For example, a local user could throw, e.g., head, a virtual soccer
ball to a remote user and the remote user may either head the ball
back, or if the ball is missed, a goal may be scored by the local
user. Such a virtual game could be played amongst a plurality of
users connected via the network. Similarly, a user may use such a
feature to place a kiss on a remote user's face, and/or to insert
any other type of injected content into the virtual video stream
produced by the remote user application.
[0071] Further, using such a technique, a local user could ask a
remote user to select on his computer a list of public information
sites such a his favorite sports, friends, contacts etc., resulting
in the creation of a virtual world around the remote user's face
showing all the selected information sources with interactive hyper
link icons, thereby allowing the local user to click on the icons
to get details about the remote user.
[0072] As shown in FIG. 10, encoding/decoding engine 817 may
include an encoding module 1002, and a decoding module 1004.
Encoding module 1002 may be used to encode information within the
pixels of the video frame images generated by 3-D engine 820 and/or
may be used to encode information within a data stream passed data
between virtual camera embodiments executing on different
communication systems connected via a network.
[0073] As addressed above, virtual camera video images with
embedded injected content, text messages and/or hardware device
control data may be passed transparently between virtual camera 805
embodiments across network 830. Decoding module 1004 may be used to
retrieve information encoded within a virtual camera video stream
and may pass the retrieved information to virtual camera 816.
Virtual camera controller 816 may use the information to insert
corresponding injected content into a generated virtual camera
video stream and/or to control hardware devices that may be
connected to the computer system that receives the virtual camera
video stream containing embedded information.
[0074] For example, to retrieve encoded data from a stream of
virtual camera video frame images received by a local user
application 812 from a remote user application 812,
encoding/decoding engine 817 may be configured to monitor a user
interface window used by the local user application to display a
video stream received from a remote user application.

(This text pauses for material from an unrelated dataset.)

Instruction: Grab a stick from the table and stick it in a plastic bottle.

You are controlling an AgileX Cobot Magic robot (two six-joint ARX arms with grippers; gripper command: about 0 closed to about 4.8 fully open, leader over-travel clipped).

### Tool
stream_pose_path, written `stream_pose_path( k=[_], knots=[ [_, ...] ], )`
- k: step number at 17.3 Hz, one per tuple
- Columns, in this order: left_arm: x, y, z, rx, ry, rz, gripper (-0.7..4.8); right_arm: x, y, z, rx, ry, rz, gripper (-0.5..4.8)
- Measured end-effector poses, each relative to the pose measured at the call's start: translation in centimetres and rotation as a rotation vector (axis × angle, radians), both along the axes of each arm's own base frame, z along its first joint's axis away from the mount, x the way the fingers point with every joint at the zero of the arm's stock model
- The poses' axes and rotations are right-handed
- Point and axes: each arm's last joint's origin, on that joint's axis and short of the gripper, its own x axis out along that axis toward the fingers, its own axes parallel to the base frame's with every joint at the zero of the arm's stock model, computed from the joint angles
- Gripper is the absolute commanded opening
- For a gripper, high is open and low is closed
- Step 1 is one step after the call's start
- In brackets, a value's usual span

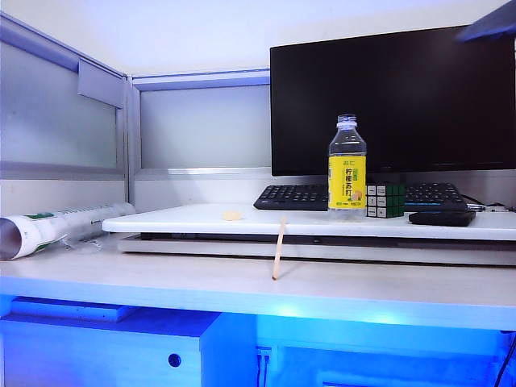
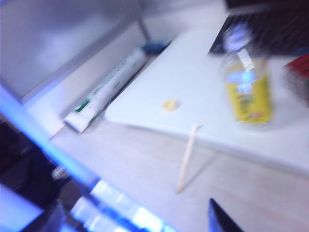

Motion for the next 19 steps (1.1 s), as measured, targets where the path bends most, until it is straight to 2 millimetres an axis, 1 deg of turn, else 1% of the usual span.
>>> stream_pose_path(
  k=[1, 3, 6, 7, 8, 9, 10, 11, 12, 13, 14, 15, 16, 17, 19],
  knots=[
    [0.0, 0.0, 0.0, 0.000, 0.000, 0.000, -0.05, 1.7, 1.0, 0.0, 0.006, 0.055, 0.034, 4.79],
    [0.0, 0.0, 0.0, 0.000, 0.000, 0.000, -0.05, 4.5, 2.9, -0.9, 0.018, 0.169, 0.076, 4.79],
    [0.0, 0.0, 0.0, 0.000, 0.000, -0.001, -0.05, 7.3, 4.5, -2.2, 0.019, 0.270, 0.096, 4.79],
    [0.0, 0.0, 0.0, 0.000, 0.000, -0.001, -0.05, 8.4, 5.0, -2.9, 0.015, 0.308, 0.100, 4.79],
    [0.0, 0.0, 0.0, 0.000, 0.000, -0.001, -0.05, 9.1, 5.3, -3.6, 0.015, 0.339, 0.104, 4.79],
    [0.0, 0.0, 0.0, 0.000, 0.000, -0.001, -0.05, 10.1, 5.7, -4.7, 0.021, 0.398, 0.110, 4.79],
    [0.0, 0.0, 0.0, 0.000, 0.000, -0.001, -0.05, 12.5, 6.5, -6.3, 0.045, 0.474, 0.115, 4.79],
    [0.0, 0.0, 0.0, 0.000, 0.000, -0.001, -0.05, 14.0, 7.1, -7.9, 0.047, 0.514, 0.111, 4.79],
    [0.0, 0.0, 0.0, 0.003, -0.002, -0.001, -0.05, 16.6, 7.9, -9.5, 0.065, 0.529, 0.102, 4.79],
    [0.0, 0.0, 0.0, 0.003, -0.002, -0.001, -0.05, 17.3, 8.1, -9.8, 0.066, 0.532, 0.101, 4.79],
    [0.0, 0.0, 0.0, 0.003, -0.002, -0.001, -0.05, 18.6, 8.9, -10.6, 0.062, 0.541, 0.106, 4.79],
    [0.0, 0.0, 0.0, 0.003, -0.002, -0.001, -0.05, 19.4, 9.9, -11.1, 0.056, 0.545, 0.120, 4.79],
    [0.0, 0.0, 0.0, 0.003, -0.002, -0.001, -0.05, 20.1, 10.2, -11.3, 0.056, 0.540, 0.120, 4.79],
    [0.0, 0.0, 0.0, 0.003, -0.002, -0.001, -0.05, 21.1, 11.0, -12.6, 0.047, 0.560, 0.126, 4.79],
    [0.0, 0.0, 0.0, 0.003, -0.002, -0.001, -0.05, 21.7, 11.3, -13.3, 0.034, 0.567, 0.106, 4.79]
  ],
)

On detecting
that a new video frame image has been received within the monitored
user interface window, encoding/decoding engine 817 may copy the
video frame image. Decoding module 1004 of encoding/decoding engine
817 may then scan the video frame image to locate and decode data
encoded within the video frame image. Decoded data retrieved by
decoding module 1004 may be passed by encoding/decoding engine 817
to virtual camera controller 816.
[0075] For example, decoding module 1004 be provided with a string
containing a user application window name. During operation,
decoding module 1004 may find the window identified by the string
and may analyze any image displayed within the designated window.
If a video frame image contains encoded data, decoding module 1004
may extract the information contained within the encode buffer by
parsing the pixels of the image frame. For example, binary data may
be stored in the image based on pixel color: a black pixel (RGB 0,
0, 0) may be interpreted as a binary 0, while a white or gray pixel
(RGB.times.>0,.times.>0,.times.>0) may be interpreted as a
binary 1. Decoding may be a continuous procedure that may detect
and decode information from the respective video frames images at
the frame rate of the received video stream, or higher. Decoded
information may be passed to the virtual camera controller 816 for
use in controlling injected 3-D content and/or text inserted into a
locally generated virtual camera video stream, and/or for use in
controlling a locally connected hardware device.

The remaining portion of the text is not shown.